**WORK INSTRUCTIONS:** From the first entry to the last, copy everything exactly except the pictures.

**INPUT FOR THIS TASK:**
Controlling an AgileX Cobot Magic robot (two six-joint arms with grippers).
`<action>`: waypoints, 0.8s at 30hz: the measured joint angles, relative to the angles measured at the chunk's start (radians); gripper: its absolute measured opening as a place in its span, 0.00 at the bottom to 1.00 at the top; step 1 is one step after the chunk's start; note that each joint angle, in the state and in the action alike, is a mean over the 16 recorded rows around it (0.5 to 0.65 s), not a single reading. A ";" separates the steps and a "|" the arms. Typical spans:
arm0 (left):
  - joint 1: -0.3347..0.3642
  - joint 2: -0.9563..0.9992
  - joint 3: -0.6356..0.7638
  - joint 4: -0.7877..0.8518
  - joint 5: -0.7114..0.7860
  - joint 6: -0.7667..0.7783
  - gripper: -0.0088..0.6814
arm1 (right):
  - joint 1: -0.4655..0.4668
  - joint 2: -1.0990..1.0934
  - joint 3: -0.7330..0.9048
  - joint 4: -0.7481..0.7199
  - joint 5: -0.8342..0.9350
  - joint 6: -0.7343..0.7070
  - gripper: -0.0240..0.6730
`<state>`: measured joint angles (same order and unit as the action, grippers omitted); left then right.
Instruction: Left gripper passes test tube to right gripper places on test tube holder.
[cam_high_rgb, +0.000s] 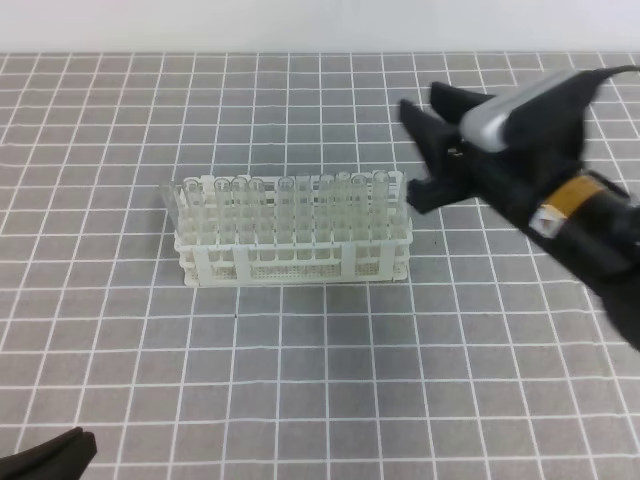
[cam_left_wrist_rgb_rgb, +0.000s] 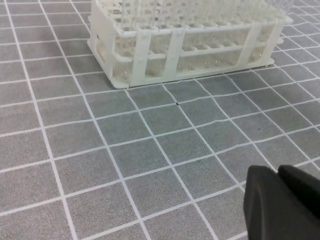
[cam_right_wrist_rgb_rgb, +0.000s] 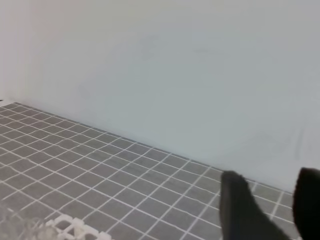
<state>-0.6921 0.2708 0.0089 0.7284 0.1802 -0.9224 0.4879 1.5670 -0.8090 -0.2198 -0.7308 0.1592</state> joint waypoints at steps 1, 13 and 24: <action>0.000 0.000 -0.001 0.000 0.000 0.000 0.03 | 0.000 -0.035 0.014 -0.001 0.018 0.003 0.33; 0.000 0.000 -0.002 -0.001 0.001 0.000 0.03 | 0.000 -0.534 0.257 0.001 0.221 0.056 0.05; 0.000 0.000 -0.002 -0.001 0.001 0.000 0.03 | 0.000 -0.821 0.505 0.023 0.272 0.114 0.02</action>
<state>-0.6921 0.2709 0.0073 0.7279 0.1807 -0.9226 0.4879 0.7457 -0.3043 -0.1965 -0.4592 0.2733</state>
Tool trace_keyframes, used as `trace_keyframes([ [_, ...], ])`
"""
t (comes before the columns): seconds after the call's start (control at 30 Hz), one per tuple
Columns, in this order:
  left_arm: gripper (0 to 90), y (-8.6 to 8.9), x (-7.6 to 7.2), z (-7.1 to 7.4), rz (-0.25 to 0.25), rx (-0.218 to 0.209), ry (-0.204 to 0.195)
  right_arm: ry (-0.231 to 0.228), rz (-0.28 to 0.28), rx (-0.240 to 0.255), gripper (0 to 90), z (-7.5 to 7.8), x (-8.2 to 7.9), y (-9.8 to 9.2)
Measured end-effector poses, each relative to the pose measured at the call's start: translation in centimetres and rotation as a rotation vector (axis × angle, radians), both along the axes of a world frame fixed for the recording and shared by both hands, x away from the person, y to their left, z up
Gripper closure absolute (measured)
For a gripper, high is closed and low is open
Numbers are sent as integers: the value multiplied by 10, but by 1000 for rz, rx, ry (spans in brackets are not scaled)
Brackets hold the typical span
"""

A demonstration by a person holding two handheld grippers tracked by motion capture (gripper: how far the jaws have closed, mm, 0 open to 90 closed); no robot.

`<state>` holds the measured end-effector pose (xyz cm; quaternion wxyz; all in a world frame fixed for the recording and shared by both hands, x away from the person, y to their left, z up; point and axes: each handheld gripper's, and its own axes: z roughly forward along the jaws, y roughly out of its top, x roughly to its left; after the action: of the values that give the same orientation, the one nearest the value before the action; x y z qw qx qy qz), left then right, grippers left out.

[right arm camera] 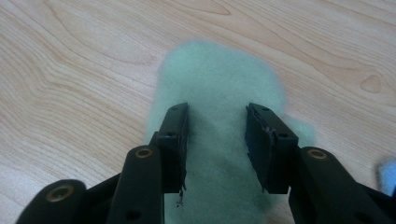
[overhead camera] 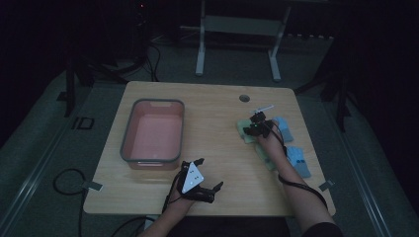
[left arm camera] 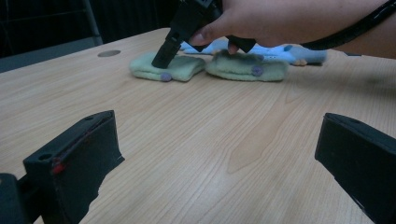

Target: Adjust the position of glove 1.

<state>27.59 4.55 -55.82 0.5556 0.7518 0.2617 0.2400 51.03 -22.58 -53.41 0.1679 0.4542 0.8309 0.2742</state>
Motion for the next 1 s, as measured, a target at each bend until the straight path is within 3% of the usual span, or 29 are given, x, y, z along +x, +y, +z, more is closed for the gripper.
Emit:
trace_keyframes([
  [0.13,0,0,0,0,-1,0,2,-6,2,3,648,-1,0,1],
  [0.33,0,0,1,0,0,-3,4,-10,-8,-8,825,0,-3,7],
  [0.63,0,0,1,0,-2,-4,8,-7,-55,28,851,15,-11,16],
  [0.8,0,0,1,0,-1,-4,8,-40,-71,63,852,44,-26,29],
  [0.83,0,0,1,0,-1,-4,8,-40,-71,63,852,44,-26,29],
  [0.87,0,0,1,0,-1,-4,8,-57,-75,69,852,53,-34,33],
  [1.0,0,0,1,0,0,-6,8,-78,-87,85,852,68,-49,39],
])
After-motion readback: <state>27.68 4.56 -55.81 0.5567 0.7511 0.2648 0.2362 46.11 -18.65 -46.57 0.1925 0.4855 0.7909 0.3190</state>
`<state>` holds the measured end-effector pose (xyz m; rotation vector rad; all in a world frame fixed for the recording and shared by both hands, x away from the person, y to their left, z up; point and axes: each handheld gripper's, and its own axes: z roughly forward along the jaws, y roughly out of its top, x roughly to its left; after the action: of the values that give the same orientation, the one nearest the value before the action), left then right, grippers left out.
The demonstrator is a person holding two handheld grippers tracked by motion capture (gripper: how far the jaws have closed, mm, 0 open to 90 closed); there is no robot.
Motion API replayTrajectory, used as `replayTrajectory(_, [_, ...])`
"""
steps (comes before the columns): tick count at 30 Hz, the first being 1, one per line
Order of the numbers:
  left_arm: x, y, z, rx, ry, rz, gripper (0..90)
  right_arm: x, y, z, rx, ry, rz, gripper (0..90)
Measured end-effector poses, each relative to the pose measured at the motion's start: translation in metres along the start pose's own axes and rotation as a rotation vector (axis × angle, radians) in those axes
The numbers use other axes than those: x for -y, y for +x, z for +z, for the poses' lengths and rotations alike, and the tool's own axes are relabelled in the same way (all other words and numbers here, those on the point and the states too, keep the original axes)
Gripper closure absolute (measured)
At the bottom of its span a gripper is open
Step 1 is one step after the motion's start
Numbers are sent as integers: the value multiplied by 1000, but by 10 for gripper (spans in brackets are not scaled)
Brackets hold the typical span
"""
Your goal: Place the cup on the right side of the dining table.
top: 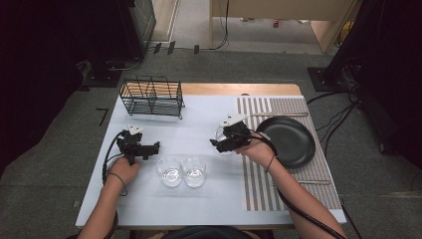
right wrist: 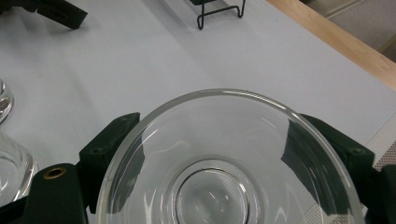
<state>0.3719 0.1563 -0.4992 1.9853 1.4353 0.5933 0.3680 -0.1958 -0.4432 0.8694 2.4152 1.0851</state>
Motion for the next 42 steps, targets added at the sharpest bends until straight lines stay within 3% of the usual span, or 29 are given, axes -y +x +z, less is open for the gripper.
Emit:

**EXERCISE ANSWER:**
Controlling an AgileX Cobot Magic robot (two six-joint arms with grippers).
`<action>`: waypoints, 0.8s at 30hz: the measured joint angles, relative to the angles measured at the chunk's start (radians); gripper: its absolute measured opening as a place in its span, 0.00 at the bottom to 1.00 at the top; step 1 is one step after the chunk's start; note that each joint angle, in the state and in the action alike, is a mean over the 16 recorded rows around it (0.5 to 0.65 s), not a single reading. A ";" separates the steps and a "|" the arms. Typical spans:
arm0 (left):
  - joint 1: -0.3347..0.3642
  - joint 2: -0.9563..0.9992
  - joint 3: -0.6356..0.7638
  - joint 4: -0.7877..0.8518
  - joint 5: -0.7114..0.7860
  - joint 6: -0.7667..0.7783
  - gripper: -0.0088..0.6814
arm1 (right):
  - joint 1: -0.4655..0.4668
  - joint 2: -1.0990..1.0934
  - joint 3: -0.7330..0.9048
  - joint 4: -0.7481..0.7199
  - joint 5: -0.8342..0.9350
  - joint 6: -0.7343..0.7070
  - gripper: -0.0240..0.6730
`<state>`: measured joint angles (same order and unit as the action, grippers omitted); left then right.
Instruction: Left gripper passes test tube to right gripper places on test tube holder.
[cam_high_rgb, +0.000s] 
[cam_left_wrist_rgb_rgb, +0.000s] 
[cam_right_wrist_rgb_rgb, +0.000s] 
<state>-0.6921 0.2708 0.0089 0.7284 0.1802 -0.9224 0.4879 1.5670 -0.8090 -0.2198 -0.7308 0.1592</state> joint waypoints at steps 1, 13 and 24: <action>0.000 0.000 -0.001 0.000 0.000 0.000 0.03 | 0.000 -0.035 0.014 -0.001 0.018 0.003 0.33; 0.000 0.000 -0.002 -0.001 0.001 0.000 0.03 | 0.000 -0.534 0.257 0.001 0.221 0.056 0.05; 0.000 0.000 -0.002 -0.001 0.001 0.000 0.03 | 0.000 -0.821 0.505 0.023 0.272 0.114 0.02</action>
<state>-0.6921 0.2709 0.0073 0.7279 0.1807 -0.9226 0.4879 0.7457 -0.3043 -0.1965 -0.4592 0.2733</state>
Tool trace_keyframes, used as `trace_keyframes([ [_, ...], ])`
"""
t (comes before the columns): seconds after the call's start (control at 30 Hz), one per tuple
Columns, in this order:
  left_arm: gripper (0 to 90), y (-8.6 to 8.9), x (-7.6 to 7.2), z (-7.1 to 7.4), rz (-0.25 to 0.25), rx (-0.218 to 0.209), ry (-0.204 to 0.195)
  right_arm: ry (-0.231 to 0.228), rz (-0.28 to 0.28), rx (-0.240 to 0.255), gripper (0 to 90), z (-7.5 to 7.8), x (-8.2 to 7.9), y (-9.8 to 9.2)
Measured end-effector poses, each relative to the pose measured at the call's start: translation in centimetres and rotation as a rotation vector (axis × angle, radians), both along the axes of a world frame fixed for the recording and shared by both hands, x away from the person, y to their left, z up
Gripper closure absolute (measured)
For a gripper, high is closed and low is open
Numbers are sent as integers: the value multiplied by 10, but by 1000 for rz, rx, ry (spans in brackets are not scaled)
Brackets hold the typical span
"""

A demonstration by a person holding two handheld grippers tracked by motion capture (gripper: how far the jaws have closed, mm, 0 open to 90 closed); no robot.

`<state>` holds the measured end-effector pose (xyz cm; quaternion wxyz; all in a world frame fixed for the recording and shared by both hands, x away from the person, y to their left, z up; point and axes: each handheld gripper's, and its own axes: z roughly forward along the jaws, y roughly out of its top, x roughly to its left; after the action: of the values that give the same orientation, the one nearest the value before the action; x y z qw qx qy qz), left then right, grippers left out.

[right arm camera] 
[overhead camera] 
[left arm camera] 

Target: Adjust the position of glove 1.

<state>27.59 4.55 -55.82 0.5556 0.7518 0.2617 0.2400 51.03 -22.58 -53.41 0.1679 0.4542 0.8309 0.2742</state>
Motion for the next 1 s, as measured, a target at each bend until the straight path is within 3% of the usual span, or 29 are given, x, y, z along +x, +y, +z, more is closed for the gripper.
Emit:
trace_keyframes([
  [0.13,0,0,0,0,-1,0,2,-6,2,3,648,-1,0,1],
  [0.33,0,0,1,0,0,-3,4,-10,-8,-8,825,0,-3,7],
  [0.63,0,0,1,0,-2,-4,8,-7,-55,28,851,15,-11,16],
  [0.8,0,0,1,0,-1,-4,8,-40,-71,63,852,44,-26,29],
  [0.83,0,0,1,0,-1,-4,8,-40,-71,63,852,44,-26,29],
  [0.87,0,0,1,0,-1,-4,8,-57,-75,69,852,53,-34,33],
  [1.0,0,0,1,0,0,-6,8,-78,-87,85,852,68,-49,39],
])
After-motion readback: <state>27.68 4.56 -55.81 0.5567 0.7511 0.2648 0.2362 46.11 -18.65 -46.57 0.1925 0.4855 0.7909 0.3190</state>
`<state>` holds the measured end-effector pose (xyz m; rotation vector rad; all in a world frame fixed for the recording and shared by both hands, x away from the person, y to their left, z up; point and axes: each handheld gripper's, and its own axes: z roughly forward along the jaws, y roughly out of its top, x roughly to its left; after the action: of the values that give the same orientation, the one nearest the value before the action), left then right, grippers left out.
The demonstrator is a person holding two handheld grippers tracked by motion capture (gripper: how far the jaws have closed, mm, 0 open to 90 closed); there is no robot.
Motion API replayTrajectory, used as `replayTrajectory(_, [_, ...])`
"""
steps (comes before the columns): tick count at 30 Hz, the first being 1, one per line
Order of the numbers:
  left_arm: x, y, z, rx, ry, rz, gripper (0..90)
  right_arm: x, y, z, rx, ry, rz, gripper (0..90)
Measured end-effector poses, each relative to the pose measured at the motion's start: translation in metres along the start pose's own axes and rotation as a rotation vector (axis × angle, radians) in those axes
The numbers use other axes than those: x for -y, y for +x, z for +z, for the poses' lengths and rotations alike, and the tool's own axes are relabelled in the same way (all other words and numbers here, those on the point and the states too, keep the original axes)
Gripper closure absolute (measured)
At the bottom of its span a gripper is open
Step 1 is one step after the motion's start
Numbers are sent as integers: the value multiplied by 1000, but by 10 for gripper (spans in brackets are not scaled)
Brackets hold the typical span
"""
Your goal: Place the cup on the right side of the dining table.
top: 
right wrist: 
<state>0.3719 0.1563 -0.4992 1.9853 1.4353 0.5933 0.3680 -0.1958 -0.4432 0.8694 2.4152 1.0851</state>
Motion for the next 42 steps, targets added at the sharpest bends until straight lines stay within 3% of the usual span, or 29 are given, axes -y +x +z, less is open for the gripper.
Emit:

No further answer will be given.